The problem
Search the records for the string "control", then copy each line that has it.

[Data shown Boundary: Start]

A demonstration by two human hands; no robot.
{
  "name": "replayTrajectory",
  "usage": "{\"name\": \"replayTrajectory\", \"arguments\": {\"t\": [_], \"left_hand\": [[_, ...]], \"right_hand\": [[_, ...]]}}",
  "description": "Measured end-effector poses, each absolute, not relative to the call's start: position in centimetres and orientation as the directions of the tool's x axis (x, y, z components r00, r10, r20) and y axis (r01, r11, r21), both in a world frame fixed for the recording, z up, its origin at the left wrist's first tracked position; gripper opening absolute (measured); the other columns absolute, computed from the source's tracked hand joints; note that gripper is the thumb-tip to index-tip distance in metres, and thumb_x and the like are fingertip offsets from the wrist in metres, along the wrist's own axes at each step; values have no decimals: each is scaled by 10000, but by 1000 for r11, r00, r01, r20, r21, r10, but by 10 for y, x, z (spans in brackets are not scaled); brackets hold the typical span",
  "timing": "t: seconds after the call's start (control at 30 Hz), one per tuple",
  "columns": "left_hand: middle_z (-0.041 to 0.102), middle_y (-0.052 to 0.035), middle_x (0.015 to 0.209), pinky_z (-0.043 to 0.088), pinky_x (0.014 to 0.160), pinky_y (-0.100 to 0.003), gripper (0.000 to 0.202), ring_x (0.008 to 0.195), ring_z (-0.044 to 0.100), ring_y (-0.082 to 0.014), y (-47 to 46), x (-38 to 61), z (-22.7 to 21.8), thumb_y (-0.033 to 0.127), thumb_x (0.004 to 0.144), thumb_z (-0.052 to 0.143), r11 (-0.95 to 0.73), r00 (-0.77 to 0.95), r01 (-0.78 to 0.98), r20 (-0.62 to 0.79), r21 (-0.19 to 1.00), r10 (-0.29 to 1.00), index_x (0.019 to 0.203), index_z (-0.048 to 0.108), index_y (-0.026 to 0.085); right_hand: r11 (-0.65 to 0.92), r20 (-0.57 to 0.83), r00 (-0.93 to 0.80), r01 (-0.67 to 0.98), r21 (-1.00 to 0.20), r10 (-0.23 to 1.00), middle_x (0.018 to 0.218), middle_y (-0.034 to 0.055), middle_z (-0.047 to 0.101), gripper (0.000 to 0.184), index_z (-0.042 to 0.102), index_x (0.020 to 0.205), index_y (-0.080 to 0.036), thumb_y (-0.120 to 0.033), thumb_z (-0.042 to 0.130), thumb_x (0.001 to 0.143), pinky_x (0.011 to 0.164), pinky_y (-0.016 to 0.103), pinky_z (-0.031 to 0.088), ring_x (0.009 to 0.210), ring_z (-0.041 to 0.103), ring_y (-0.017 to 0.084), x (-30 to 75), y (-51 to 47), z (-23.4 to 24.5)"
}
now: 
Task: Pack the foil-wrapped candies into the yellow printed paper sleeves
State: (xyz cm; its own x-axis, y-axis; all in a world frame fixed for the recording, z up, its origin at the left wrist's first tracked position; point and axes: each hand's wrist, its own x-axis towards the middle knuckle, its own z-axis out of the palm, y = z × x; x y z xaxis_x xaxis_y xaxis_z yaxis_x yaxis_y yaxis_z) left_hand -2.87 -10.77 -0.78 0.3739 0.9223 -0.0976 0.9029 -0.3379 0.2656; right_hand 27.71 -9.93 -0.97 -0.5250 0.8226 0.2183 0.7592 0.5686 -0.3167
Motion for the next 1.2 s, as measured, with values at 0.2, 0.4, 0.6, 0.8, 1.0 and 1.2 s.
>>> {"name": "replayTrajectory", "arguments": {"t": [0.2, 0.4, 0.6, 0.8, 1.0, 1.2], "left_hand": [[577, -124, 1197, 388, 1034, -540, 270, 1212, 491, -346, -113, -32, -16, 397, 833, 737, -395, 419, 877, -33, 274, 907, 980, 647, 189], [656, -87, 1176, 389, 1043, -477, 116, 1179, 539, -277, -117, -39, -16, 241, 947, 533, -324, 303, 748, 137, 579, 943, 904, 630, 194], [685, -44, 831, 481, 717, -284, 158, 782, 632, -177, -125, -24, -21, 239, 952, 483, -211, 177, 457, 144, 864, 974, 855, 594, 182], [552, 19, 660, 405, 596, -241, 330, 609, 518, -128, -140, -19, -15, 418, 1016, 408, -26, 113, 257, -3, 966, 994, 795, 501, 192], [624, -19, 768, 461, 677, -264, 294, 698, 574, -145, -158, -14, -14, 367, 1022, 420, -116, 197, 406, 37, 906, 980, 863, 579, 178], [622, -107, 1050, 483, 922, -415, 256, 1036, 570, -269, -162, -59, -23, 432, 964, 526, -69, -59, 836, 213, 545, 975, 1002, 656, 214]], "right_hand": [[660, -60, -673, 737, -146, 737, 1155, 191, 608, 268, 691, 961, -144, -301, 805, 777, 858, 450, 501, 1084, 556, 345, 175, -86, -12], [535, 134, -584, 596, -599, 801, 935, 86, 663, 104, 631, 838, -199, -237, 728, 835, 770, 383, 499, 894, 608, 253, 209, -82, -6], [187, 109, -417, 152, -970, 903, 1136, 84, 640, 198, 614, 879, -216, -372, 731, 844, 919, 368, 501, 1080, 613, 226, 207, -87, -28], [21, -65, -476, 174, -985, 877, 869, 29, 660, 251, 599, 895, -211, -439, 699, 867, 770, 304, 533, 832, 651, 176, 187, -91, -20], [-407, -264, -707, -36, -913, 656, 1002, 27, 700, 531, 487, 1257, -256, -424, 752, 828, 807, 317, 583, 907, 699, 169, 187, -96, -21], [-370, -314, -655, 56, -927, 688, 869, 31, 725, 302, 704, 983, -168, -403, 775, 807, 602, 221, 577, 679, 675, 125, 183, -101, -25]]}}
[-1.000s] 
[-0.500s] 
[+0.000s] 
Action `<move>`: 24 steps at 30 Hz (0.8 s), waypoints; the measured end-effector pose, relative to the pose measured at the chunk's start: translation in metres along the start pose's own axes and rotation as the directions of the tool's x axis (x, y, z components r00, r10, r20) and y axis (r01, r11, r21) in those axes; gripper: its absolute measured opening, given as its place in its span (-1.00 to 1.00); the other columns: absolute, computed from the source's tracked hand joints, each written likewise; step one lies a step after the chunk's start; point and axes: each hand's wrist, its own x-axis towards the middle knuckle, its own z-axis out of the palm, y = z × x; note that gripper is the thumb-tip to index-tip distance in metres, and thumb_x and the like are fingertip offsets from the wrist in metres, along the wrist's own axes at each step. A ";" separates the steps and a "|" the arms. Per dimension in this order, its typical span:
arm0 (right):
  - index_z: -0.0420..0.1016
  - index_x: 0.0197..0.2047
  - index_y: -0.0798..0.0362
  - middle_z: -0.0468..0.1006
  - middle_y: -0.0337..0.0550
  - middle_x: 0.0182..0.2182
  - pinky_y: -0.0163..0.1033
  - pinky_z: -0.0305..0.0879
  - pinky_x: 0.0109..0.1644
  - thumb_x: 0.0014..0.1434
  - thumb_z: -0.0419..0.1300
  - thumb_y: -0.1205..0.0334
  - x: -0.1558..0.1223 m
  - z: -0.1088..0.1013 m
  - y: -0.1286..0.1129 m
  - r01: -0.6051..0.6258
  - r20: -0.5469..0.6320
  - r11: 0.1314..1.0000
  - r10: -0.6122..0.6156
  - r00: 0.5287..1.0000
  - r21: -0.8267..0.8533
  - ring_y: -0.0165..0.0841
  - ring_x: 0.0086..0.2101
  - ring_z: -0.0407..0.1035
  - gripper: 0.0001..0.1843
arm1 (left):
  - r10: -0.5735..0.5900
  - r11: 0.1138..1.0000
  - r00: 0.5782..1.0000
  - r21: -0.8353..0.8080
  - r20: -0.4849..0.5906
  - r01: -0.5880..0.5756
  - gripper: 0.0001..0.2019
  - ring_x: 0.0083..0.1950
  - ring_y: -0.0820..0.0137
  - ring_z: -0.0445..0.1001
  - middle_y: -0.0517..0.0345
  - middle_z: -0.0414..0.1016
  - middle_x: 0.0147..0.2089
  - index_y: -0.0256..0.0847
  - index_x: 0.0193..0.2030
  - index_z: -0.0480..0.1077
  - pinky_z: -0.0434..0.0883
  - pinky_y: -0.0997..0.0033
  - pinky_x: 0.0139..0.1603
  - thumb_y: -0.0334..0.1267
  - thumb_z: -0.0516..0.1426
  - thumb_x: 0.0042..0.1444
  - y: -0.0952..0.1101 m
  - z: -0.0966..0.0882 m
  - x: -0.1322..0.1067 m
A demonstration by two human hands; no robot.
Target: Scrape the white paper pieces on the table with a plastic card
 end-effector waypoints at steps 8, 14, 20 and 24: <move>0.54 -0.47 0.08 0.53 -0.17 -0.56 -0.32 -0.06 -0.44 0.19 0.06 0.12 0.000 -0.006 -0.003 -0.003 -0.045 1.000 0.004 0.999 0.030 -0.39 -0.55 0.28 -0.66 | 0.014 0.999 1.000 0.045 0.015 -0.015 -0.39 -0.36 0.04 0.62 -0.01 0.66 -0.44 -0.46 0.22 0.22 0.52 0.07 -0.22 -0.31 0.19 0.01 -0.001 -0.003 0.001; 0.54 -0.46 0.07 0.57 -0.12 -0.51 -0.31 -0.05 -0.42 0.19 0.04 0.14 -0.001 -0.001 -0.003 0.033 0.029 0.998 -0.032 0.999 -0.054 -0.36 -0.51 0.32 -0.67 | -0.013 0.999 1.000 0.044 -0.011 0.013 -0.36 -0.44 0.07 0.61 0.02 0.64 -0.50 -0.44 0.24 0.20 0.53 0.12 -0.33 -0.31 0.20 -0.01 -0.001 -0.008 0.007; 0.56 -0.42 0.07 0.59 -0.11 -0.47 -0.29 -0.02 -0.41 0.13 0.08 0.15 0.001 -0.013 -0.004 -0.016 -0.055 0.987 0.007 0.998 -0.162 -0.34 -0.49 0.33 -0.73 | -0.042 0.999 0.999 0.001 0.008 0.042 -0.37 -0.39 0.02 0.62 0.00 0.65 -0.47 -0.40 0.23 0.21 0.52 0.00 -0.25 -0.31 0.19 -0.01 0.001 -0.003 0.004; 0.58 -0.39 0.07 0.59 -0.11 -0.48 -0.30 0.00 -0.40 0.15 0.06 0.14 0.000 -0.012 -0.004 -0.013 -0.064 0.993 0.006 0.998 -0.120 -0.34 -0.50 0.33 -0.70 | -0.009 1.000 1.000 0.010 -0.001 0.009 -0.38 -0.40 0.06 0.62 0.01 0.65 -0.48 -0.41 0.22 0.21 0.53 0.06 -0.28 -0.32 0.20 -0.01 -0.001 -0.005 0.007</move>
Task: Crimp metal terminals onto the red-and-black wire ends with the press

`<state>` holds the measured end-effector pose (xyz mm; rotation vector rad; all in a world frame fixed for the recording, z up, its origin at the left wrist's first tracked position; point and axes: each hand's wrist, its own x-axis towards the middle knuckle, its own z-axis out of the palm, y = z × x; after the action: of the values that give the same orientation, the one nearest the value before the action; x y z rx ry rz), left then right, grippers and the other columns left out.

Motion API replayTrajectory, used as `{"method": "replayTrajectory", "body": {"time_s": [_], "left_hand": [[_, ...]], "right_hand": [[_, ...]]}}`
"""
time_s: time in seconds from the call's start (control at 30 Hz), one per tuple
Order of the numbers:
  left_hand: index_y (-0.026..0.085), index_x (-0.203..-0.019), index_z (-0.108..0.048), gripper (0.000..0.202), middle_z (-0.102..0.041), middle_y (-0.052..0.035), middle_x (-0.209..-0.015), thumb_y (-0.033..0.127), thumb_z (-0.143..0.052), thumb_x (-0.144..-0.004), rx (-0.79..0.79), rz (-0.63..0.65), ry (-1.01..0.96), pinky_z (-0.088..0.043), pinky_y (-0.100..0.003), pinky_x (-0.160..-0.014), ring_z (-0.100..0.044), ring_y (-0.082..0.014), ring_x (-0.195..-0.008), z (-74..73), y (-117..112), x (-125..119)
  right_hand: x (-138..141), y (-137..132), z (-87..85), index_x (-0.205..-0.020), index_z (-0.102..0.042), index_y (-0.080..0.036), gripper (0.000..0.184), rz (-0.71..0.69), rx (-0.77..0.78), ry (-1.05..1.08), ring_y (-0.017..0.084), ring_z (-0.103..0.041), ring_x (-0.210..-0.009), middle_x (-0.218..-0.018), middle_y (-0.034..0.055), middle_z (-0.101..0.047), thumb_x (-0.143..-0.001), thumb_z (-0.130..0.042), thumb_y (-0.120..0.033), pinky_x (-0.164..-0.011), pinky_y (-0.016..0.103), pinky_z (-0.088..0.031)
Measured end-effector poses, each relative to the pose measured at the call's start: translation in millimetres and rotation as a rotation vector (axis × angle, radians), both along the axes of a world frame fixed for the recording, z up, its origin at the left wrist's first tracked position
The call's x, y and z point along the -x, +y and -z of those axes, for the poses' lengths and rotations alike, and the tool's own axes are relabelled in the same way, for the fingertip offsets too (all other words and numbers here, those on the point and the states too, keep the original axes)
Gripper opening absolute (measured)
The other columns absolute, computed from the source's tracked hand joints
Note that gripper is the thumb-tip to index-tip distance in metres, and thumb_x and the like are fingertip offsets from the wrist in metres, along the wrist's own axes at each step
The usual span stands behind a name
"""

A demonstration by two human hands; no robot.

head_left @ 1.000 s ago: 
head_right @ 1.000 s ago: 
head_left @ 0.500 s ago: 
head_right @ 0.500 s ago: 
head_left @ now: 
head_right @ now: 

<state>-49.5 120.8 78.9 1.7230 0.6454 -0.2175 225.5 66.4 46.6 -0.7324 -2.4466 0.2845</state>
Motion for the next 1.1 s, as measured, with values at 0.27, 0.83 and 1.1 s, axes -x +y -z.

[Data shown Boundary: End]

Answer below
  "timing": "t: seconds after the call's start (control at 30 Hz), one per tuple",
time_s: time in seconds from the call's start (control at 30 Hz), one per tuple

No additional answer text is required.